- DATA -
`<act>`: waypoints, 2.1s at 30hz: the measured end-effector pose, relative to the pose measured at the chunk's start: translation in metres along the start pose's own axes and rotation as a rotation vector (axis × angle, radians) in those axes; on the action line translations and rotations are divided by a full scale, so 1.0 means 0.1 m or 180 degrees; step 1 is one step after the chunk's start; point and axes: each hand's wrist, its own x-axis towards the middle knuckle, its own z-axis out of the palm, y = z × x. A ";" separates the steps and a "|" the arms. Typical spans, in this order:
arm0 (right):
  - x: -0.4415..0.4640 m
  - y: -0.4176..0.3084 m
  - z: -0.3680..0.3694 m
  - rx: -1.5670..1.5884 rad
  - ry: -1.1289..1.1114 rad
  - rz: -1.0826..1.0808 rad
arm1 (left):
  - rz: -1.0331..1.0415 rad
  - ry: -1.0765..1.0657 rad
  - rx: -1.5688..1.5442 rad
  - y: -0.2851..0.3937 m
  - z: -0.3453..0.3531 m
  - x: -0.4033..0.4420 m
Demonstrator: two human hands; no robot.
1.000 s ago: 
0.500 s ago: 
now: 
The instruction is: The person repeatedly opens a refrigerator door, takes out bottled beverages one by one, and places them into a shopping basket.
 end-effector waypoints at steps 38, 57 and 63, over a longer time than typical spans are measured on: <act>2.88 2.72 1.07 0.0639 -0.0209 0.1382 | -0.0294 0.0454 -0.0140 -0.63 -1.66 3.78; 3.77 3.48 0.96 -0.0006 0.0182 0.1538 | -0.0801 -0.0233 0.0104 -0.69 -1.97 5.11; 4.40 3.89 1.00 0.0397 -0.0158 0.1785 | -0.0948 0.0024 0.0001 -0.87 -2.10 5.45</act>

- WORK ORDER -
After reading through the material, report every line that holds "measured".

- WRITTEN ANSWER -
`<act>`: waypoints, 2.1s at 30hz: the measured end-effector pose, relative to the pose measured at the chunk's start: translation in metres along the start pose's own axes and rotation as a rotation vector (axis × angle, radians) in those axes; on the action line translations and rotations are divided by a full scale, so 1.0 means 0.1 m or 180 degrees; step 1 is one step after the chunk's start; point and axes: each hand's wrist, its own x-axis towards the middle knuckle, its own z-axis out of the palm, y = z × x. A ";" separates the steps and a "|" the arms. Typical spans, in this order:
 end-effector waypoints at steps 38, 57 and 63, over a longer time than typical spans are measured on: <act>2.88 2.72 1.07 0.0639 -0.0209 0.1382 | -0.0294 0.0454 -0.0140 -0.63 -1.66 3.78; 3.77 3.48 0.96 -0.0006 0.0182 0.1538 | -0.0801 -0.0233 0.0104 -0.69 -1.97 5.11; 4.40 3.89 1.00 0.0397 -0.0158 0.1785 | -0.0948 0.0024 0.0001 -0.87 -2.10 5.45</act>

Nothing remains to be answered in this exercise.